Face aux migrants, il y a solidarité et... solidarité

« Nous sommes tous d’accord pour dire qu’on a besoin de renforcer les éléments de solidarité pour mieux protéger nos frontières » : la déclaration d’Emmanuel Macron lors de la réunion des dirigeants de sept pays du Sud de l’Union européenne mercredi soir à Rome. Singulière conception de la solidarité résumée aux États visant à remettre en cause le principe -absurde- de l’accord de Dublin qui laisse la responsabilité de l’accueil des migrants au premier pays d’arrivée. Par « solidarité » ce groupe de 6 pays créé en 2016 par le Premier Ministre grec Alexis Tsipras entend une meilleure répartition des migrants dans les différents pays sans pour autant oser mentionner les formules de quotas ou de relocations tentées par l’UE sans résultat en raison de l’opposition de certains pays d’Europe de l’Est.

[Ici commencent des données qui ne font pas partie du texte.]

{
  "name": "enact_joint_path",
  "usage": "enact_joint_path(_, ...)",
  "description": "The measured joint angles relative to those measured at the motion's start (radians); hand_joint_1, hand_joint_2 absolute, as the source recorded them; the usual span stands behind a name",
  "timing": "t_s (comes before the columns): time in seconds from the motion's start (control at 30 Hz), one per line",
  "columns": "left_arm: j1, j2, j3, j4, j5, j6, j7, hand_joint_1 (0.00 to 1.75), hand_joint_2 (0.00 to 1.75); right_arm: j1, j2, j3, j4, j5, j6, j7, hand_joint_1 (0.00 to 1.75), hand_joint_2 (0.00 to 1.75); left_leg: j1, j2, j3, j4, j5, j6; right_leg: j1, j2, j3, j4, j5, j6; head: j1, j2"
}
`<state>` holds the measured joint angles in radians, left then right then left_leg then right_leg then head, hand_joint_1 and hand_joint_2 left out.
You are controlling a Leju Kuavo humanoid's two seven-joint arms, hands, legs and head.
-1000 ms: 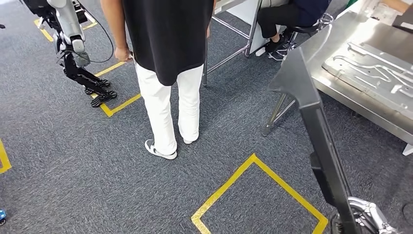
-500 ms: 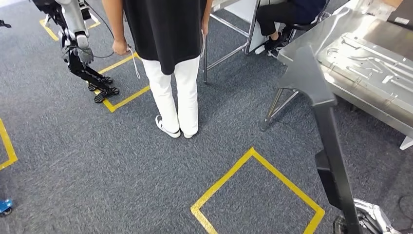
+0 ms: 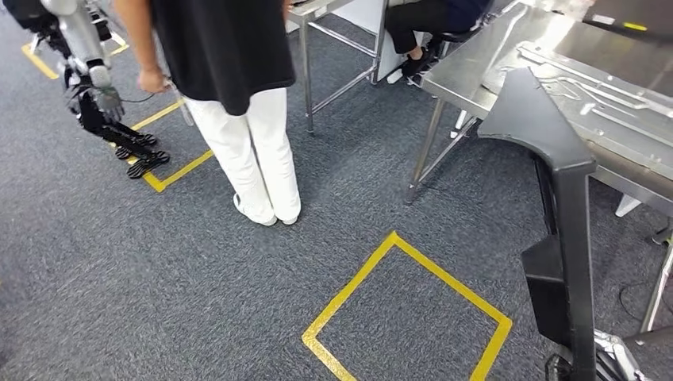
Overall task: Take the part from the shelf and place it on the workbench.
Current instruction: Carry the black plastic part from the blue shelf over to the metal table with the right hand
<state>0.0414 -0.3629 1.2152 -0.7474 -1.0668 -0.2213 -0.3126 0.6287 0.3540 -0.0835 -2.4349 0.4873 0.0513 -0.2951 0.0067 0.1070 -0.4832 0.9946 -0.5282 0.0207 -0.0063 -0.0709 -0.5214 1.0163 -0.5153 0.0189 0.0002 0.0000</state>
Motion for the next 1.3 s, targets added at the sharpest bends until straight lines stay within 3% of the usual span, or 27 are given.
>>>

Le mot solidarité prend une autre tournure quand il s’agit de celle due aux migrants comme l’ont montré les retentissants procès de Cédric Herrou, Martine Landry en France ou encore les accusations contre Helena Maleno au Maroc. Dans ce sens, il devient un délit. Hier, une plainte déposée par 38 migrants auprès du procureur de Pau est venue éclairer d’une lumière crue cette question : pour « actes de torture et traitements humains dégradants » subis à leur arrivée en Italie après avoir refusé de donner leurs empreintes, comme le prévoit le règlement de Dublin afin que le pays d’arrivée d’un migrant dans l’UE soit aussi celui qui gère sa demande d’asile. Face à ce refus, ces 38 migrants « ont été maltraités, d’autres battus, très souvent emprisonnés arbitrairement, victimes de chantage, privés d’eau et de nourriture », assure leur avocate Me Casau selon qui deux d’entre-eux relatent des faits de tortures, « l’un ayant eu un bras cassé et l’autre les testicules broyés ».